◆ TRY IT
Would you write out each line of the material below exactly, skipping every picture?
START DATA BLOCK
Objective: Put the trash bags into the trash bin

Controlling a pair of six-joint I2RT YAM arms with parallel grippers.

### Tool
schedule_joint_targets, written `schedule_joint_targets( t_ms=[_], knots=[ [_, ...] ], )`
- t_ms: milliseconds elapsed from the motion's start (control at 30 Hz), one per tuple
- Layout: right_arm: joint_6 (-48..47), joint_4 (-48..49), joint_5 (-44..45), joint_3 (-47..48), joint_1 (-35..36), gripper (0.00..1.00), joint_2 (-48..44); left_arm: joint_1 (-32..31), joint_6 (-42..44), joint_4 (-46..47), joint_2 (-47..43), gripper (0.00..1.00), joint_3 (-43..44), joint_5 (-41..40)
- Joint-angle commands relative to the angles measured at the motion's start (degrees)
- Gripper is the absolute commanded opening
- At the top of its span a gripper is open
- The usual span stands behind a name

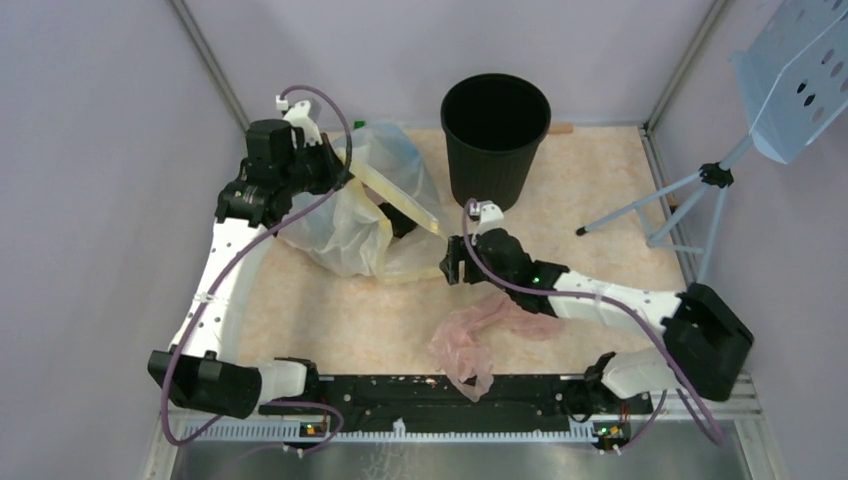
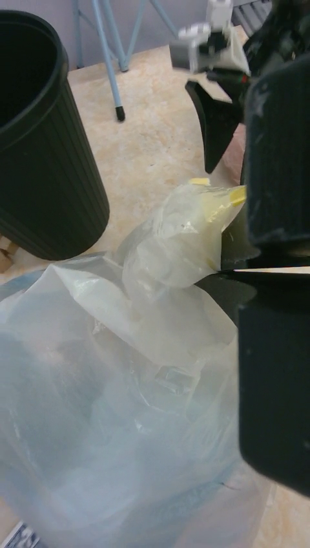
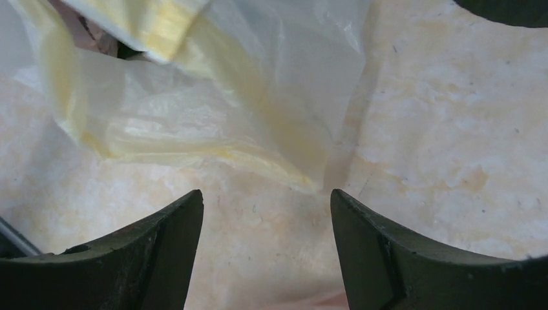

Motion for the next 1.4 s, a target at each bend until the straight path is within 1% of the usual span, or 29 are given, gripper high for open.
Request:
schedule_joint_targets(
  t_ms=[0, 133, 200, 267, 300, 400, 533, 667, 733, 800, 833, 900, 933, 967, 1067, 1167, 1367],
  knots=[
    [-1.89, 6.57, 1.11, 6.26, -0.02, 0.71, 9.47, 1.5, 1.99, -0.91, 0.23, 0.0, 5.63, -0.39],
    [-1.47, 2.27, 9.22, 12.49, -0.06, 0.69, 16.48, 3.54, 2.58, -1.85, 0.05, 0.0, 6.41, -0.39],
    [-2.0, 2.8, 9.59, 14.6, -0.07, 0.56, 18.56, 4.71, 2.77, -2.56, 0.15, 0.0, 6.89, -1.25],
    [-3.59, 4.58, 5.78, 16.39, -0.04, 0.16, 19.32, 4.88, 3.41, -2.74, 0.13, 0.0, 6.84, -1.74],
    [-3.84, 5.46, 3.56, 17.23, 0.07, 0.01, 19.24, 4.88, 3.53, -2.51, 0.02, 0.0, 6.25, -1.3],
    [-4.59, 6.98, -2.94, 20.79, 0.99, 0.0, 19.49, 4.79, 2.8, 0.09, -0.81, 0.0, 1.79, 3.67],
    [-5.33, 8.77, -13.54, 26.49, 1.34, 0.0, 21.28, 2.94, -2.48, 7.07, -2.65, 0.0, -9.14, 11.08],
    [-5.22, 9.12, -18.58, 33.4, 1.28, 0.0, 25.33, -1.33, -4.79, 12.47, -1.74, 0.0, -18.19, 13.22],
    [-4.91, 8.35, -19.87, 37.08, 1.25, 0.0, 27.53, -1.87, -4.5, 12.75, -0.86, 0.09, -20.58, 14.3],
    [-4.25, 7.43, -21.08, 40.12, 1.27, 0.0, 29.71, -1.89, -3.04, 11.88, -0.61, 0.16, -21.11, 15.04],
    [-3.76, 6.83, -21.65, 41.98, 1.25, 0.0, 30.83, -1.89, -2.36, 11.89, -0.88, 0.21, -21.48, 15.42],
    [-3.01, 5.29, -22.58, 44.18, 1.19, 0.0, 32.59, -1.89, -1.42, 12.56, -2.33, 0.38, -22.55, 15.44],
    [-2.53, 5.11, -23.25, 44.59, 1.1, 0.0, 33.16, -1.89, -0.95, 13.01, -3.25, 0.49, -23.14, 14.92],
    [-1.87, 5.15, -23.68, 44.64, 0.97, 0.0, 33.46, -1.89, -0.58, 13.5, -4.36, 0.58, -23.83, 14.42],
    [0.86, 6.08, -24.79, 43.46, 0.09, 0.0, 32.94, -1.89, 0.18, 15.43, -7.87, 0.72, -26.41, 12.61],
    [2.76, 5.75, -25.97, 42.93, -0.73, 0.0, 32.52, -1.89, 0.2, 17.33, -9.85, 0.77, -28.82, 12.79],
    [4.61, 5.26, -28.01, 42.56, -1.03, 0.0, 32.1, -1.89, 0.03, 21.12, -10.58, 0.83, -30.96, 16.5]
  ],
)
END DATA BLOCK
◆ SOLUTION TO THIS PROBLEM
Objective: Put the trash bags into the trash bin

Controlling a pair of six-joint I2RT YAM arms with parallel grippers.

### Tool
schedule_joint_targets, written `schedule_joint_targets( t_ms=[_], knots=[ [_, ...] ], )`
- t_ms: milliseconds elapsed from the motion's start (control at 30 Hz), one per tuple
- Layout: right_arm: joint_6 (-48..47), joint_4 (-48..49), joint_5 (-44..45), joint_3 (-47..48), joint_1 (-35..36), gripper (0.00..1.00), joint_2 (-48..44); left_arm: joint_1 (-32..31), joint_6 (-42..44), joint_4 (-46..47), joint_2 (-47..43), gripper (0.00..1.00), joint_3 (-43..44), joint_5 (-41..40)
- Joint-angle commands relative to the angles measured at the motion's start (degrees)
- Gripper is the absolute commanded opening
- At the top of its span a gripper is open
- The usual span stands behind a name


Motion for the next 1.4 s, a target at each bend until the straight path is within 1% of the usual span, or 29 are given, gripper high for open.
Request:
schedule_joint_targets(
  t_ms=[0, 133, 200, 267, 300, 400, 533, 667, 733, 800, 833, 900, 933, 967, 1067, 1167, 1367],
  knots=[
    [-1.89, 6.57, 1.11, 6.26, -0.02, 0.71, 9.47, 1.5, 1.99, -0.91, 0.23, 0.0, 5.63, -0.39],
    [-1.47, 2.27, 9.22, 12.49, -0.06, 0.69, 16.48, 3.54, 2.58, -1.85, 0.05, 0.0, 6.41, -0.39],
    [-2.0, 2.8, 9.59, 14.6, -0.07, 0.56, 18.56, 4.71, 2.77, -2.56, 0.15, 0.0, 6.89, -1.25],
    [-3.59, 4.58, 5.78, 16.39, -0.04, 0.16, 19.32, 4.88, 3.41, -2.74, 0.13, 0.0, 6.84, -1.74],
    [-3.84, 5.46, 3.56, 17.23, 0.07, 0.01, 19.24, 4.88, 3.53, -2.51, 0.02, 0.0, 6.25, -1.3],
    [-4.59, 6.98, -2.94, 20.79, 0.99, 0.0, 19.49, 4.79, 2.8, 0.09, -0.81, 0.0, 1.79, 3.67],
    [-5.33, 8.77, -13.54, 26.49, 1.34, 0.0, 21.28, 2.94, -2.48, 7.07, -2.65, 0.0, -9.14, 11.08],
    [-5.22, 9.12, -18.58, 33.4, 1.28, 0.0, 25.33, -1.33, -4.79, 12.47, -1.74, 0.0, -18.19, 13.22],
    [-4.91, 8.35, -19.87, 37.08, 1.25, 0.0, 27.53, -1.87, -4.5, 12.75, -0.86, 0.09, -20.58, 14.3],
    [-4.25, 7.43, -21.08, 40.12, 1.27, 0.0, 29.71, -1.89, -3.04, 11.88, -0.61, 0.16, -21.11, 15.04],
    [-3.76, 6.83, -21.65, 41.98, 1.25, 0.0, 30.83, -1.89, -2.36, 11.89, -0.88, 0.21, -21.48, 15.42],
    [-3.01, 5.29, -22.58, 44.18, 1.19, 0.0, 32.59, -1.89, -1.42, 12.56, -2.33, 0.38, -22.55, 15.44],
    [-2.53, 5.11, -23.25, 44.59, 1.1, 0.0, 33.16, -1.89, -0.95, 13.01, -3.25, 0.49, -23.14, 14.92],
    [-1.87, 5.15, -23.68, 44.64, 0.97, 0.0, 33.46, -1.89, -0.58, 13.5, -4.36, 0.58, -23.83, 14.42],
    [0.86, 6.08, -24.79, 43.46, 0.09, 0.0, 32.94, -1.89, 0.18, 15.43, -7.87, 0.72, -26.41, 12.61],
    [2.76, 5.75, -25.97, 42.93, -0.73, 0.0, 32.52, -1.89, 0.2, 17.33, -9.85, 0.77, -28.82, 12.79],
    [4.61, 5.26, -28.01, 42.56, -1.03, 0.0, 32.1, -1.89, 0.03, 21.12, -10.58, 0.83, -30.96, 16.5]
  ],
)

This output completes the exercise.